Elle sortit de là, dans une vague de vapeur brûlante, l'air hagard, l'oeil pandi-panda, outrageusement charbonneux. Elle referma la porte sur l'antichambre voluptueuse des paresses voilées, puis, les pieds gras glissant dans ses sandales, elle s'est éloignée dans de petits bruits de plastique carnivores. La démarche incertaine, le corps égaré dans un peignoir bouloché XXL, à tout petits pas de geisha. Scrontch, scrontch... Rien de bien glamour me direz-vous... Ah ça ! Plus rien à voir avec la femme plantureuse qui s'était présentée trois heures auparavant. Le menton fier, le port de tête altier, des gestes aériens, une posture de sirène sur le banc moite et carrelé du hammam... Car dans les buées indolentes, les yeux ont séché, piqué, le cheveu a frisé, le rimmel a coulé. Savon noir, gant de crin, huiles sirupeuses, puis les mains habiles enrobant les courbes de miel... Alors dans ces délices des 1001 nuits, la belle alanguie s'endormit.

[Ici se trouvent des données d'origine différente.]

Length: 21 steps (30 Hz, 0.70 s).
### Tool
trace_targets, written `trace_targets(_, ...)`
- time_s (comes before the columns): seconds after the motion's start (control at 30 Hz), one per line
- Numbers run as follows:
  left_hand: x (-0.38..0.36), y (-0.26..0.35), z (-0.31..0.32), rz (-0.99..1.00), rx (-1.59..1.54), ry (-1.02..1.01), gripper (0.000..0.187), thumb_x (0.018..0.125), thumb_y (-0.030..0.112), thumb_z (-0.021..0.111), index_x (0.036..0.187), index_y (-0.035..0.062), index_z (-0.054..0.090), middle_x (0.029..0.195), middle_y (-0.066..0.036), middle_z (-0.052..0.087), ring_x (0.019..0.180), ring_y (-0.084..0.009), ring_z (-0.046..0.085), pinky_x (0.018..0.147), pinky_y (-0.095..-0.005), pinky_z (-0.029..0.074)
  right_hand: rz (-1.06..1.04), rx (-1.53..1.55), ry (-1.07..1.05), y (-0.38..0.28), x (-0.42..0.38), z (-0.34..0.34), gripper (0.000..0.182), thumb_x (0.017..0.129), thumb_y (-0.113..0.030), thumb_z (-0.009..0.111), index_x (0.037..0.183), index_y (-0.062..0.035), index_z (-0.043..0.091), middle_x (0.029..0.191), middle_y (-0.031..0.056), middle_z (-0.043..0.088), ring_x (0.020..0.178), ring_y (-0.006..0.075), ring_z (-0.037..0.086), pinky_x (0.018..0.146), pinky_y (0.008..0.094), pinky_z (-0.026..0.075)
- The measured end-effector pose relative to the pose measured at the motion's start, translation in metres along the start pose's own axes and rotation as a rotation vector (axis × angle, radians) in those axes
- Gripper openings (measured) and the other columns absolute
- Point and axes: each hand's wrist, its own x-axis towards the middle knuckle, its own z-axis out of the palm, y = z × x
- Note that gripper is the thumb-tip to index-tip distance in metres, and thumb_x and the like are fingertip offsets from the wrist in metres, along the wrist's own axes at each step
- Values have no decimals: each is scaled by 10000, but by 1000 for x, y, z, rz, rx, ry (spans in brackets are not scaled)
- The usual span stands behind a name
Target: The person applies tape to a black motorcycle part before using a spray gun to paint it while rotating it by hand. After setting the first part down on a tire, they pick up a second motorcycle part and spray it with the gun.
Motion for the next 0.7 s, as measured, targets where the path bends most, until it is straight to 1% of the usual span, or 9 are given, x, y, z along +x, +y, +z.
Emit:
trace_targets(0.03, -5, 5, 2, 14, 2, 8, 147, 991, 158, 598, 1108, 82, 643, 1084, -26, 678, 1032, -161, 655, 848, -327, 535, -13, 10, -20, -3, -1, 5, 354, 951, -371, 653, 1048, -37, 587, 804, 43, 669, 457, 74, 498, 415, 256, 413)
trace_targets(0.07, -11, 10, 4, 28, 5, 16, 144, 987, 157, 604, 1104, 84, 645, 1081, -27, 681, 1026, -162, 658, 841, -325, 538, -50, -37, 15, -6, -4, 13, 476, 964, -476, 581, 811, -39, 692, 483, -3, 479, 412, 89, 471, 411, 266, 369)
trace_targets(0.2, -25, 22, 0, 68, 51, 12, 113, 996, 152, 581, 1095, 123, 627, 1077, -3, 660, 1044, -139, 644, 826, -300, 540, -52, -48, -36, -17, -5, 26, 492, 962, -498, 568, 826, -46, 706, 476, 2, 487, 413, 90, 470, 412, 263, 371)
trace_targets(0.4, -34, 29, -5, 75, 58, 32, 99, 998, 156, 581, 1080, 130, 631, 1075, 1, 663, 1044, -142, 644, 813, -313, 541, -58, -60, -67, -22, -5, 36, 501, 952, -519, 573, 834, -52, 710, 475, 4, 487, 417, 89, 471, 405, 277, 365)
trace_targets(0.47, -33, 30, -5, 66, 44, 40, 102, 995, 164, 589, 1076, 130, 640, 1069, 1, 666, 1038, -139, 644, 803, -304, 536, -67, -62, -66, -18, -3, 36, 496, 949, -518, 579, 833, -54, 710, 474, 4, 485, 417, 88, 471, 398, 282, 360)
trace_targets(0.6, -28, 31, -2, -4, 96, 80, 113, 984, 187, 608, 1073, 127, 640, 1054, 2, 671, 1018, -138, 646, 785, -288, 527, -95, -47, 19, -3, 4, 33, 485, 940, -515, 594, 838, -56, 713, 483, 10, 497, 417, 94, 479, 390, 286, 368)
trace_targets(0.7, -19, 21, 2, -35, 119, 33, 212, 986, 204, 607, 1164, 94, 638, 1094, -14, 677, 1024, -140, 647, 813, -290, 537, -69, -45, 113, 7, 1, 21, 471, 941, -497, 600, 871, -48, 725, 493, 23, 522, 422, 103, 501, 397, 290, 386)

A son réveil, plus personne. Seule, allongée et mise à nue dans la petite pièce obscure. Elle fut alors saisie sur place, par la peur et le froid. Est-ce possible qu'on l'ait ainsi oubliée ? Elle ? A tatons, cherche, à tatons la porte, les sandales, cherche, le peignoir accroché, trop grand, trop lourd, tant pis presse, presse-toi princesse, serait-il minuit ?

Alors moi, moi qui traînais derrière moi comme chaque soir mon chariot et mes seaux, moi quand j'ai croisé cette petite chose toute frippée, toute écrasée par ce peignoir éponge mouillé, moi j'ai lâché mon balai et l'ai déshabillée. De mes grands bras maigres je l'ai réchauffée. Contre mon coeur retrouvé, je l'ai enchantée et, du plat de mon pouce ai nettoyé l'ourlet noirci de ses yeux de jade.

Puis elle, la belle, et moi, l'homme de ménage, nous nous sommes enfuis sur ma serpillère volante, bien loin des faux-semblants et de la crème à récurer.